··· The data

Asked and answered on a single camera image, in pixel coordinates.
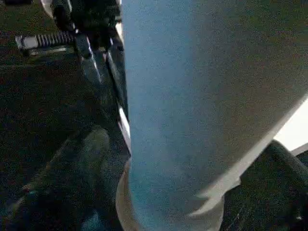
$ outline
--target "dark surface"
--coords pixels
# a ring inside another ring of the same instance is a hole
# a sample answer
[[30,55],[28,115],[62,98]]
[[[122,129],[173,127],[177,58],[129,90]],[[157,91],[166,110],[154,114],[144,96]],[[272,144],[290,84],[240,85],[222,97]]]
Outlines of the dark surface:
[[277,142],[269,145],[226,193],[221,231],[290,230],[308,189],[308,153],[298,159]]
[[115,192],[128,157],[117,125],[98,118],[76,58],[27,64],[29,60],[21,56],[14,41],[15,35],[56,30],[39,4],[0,6],[0,216],[68,135],[94,121],[107,128],[112,146],[112,155],[104,160],[105,180],[97,204],[105,226],[117,227]]

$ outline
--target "cylindrical object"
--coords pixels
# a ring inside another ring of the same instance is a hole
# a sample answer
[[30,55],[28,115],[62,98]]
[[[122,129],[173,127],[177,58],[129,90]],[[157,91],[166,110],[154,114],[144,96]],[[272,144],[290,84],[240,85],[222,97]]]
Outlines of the cylindrical object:
[[212,208],[305,98],[307,6],[138,0],[123,11],[136,219],[210,230]]

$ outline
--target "dark background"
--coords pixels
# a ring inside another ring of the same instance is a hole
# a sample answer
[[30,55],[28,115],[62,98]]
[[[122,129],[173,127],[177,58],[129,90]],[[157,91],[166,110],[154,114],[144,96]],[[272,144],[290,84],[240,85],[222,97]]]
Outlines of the dark background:
[[31,64],[17,49],[16,35],[56,31],[42,6],[0,6],[0,211],[61,143],[92,120],[82,72],[73,57]]

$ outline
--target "metal spring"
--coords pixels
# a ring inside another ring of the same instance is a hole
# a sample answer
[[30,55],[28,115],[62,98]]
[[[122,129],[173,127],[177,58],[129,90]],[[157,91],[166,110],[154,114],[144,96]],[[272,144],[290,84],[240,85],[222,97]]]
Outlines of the metal spring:
[[74,42],[74,37],[69,32],[58,32],[49,35],[36,35],[38,47],[53,47],[68,45]]

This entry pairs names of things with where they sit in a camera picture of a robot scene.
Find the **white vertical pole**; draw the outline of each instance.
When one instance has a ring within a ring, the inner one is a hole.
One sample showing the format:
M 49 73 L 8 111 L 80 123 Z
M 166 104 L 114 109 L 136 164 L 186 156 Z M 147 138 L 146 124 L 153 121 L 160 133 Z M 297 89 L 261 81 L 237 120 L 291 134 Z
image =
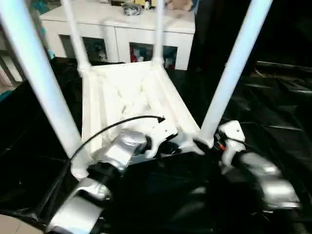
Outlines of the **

······

▶ [What is needed]
Every line above that has the string "image" needs to be copied.

▶ [Written solution]
Asked and answered on a single camera image, in pixel coordinates.
image =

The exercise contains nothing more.